Models

All data produced by re_data is saved in dbt models. Let's go over the most important of them:

re_data_metrics#

This models contains (almost all - except schema changes) metrics computed by re_data. Here is how this table looks like:

re_data_metrics

select * from dq_re.re_data_metrics                id                |          table_name          | column_name |   metric    | value |  time_window_start  |   time_window_end   | interval_length_sec----------------------------------+------------------------------+-------------+-------------+-------+---------------------+---------------------+-------------------- 5950d1123559dee165d999c9c85a71ce | "postgres"."dq"."buy_events" | value1      | min         |   107 | 2021-05-01 00:00:00 | 2021-05-02 00:00:00 |               86400 4de8037a73b65339e940065968ab53be | "postgres"."dq"."buy_events" | value1      | max         |   107 | 2021-05-01 00:00:00 | 2021-05-02 00:00:00 |               86400 5824e152ceb289fd4170e28964781296 | "postgres"."dq"."buy_events" | value1      | avg         |   107 | 2021-05-01 00:00:00 | 2021-05-02 00:00:00 |               86400

And here is a brief description of what all columns mean:

id - unique id generated for column, generated from table_name, column_name, metric, time_window_start, time_window_end. In the case of these 5 metrics being the same for newly generated data, data for metric will be overwritten.
table_name - full name of the monitored table in your database
column_name - column name, or empty value in case of table level metrics
metric - name of metric, are defined in metrics
value - value of a metric (curently all re_data metrics are numeric)
time_window_start - timestamp of time window start
time_window_end - timestamp of time window end
interval_length_sec - length of time-window in seconds, used internally to compare same length time intervals when computing anomalies

re_data_schema_changes#

Schema changed are computed separately, this model contains all detected schema changes.

re_data_monitored#

Model containing:

table names
their time filters columns
and additional metrics to be computed for those.

This model refreshes each time re_data runs and describes what re_data computes. It is generated from your dbt_project.yml configurations plus the optional re_data_tables configuration saved in the data warehouse.

re_data_tables#

This table is an optional way of defining what re_data computes. (apart from dbt_project vars configuration).
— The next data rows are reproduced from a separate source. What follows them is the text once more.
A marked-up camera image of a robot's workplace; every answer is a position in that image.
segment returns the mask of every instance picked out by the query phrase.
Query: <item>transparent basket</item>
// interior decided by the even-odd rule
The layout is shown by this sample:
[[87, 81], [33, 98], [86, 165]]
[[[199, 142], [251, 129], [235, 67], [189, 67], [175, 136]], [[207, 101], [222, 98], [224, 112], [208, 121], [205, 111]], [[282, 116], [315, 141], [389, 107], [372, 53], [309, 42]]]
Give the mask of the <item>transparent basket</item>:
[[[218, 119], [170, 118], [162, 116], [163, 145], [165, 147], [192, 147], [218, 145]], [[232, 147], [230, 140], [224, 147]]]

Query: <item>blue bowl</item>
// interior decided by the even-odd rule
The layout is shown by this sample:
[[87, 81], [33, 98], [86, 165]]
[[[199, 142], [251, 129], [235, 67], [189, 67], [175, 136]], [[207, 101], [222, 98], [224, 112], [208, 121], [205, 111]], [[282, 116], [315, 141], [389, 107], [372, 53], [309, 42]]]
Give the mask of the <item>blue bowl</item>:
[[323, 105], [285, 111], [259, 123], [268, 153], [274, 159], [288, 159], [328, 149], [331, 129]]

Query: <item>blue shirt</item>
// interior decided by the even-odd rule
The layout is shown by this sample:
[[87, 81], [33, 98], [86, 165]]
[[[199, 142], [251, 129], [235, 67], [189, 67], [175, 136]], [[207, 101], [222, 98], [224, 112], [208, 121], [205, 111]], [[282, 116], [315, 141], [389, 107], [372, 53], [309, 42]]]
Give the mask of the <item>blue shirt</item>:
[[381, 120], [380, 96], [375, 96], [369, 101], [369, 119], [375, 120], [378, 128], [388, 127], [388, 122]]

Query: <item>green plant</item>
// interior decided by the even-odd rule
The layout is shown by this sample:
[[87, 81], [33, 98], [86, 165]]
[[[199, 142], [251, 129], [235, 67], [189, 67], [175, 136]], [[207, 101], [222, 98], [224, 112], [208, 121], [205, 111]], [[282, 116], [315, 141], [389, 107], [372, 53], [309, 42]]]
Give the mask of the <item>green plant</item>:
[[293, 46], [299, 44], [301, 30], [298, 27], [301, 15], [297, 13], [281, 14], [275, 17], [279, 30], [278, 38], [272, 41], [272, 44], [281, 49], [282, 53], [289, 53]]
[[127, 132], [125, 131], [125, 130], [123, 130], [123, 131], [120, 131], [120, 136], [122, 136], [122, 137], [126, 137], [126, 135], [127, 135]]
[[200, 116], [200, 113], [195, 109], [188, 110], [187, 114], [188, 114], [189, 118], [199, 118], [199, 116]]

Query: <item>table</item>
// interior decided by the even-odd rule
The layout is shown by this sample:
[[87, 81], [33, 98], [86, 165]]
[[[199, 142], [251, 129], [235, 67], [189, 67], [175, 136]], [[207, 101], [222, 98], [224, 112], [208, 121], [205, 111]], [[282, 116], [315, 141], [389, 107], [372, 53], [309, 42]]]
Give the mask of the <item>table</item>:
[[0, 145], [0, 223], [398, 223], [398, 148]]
2 columns can be edited in this table:

actively_monitored to true/false to start/stop monitoring table and computing stats for it, (default: false)
time_filter to the name of the column you would like to use as a time filter.
re_data prioritizes code configuration so changes will only affect tables that are not specified in dbt_project.yml.

We strongly advise to not configure the same parameters both in DB and code. DB configuration is meant for people wanting to enable/disable lots of tables on the DB level as opposed to configuring them all in code.

re_data_z_score#

Computed z_score for metric. re_data looks back on what where metrics values in last 30 days and compute z_score for newest value.

re_data_alerting#

View computed on top of re_data_z_score table to contain metrics that look alerting. Alerting threshold is controlled by var re_data:alerting_z_score which is equal to 3 by default, but can be changed and adjusted.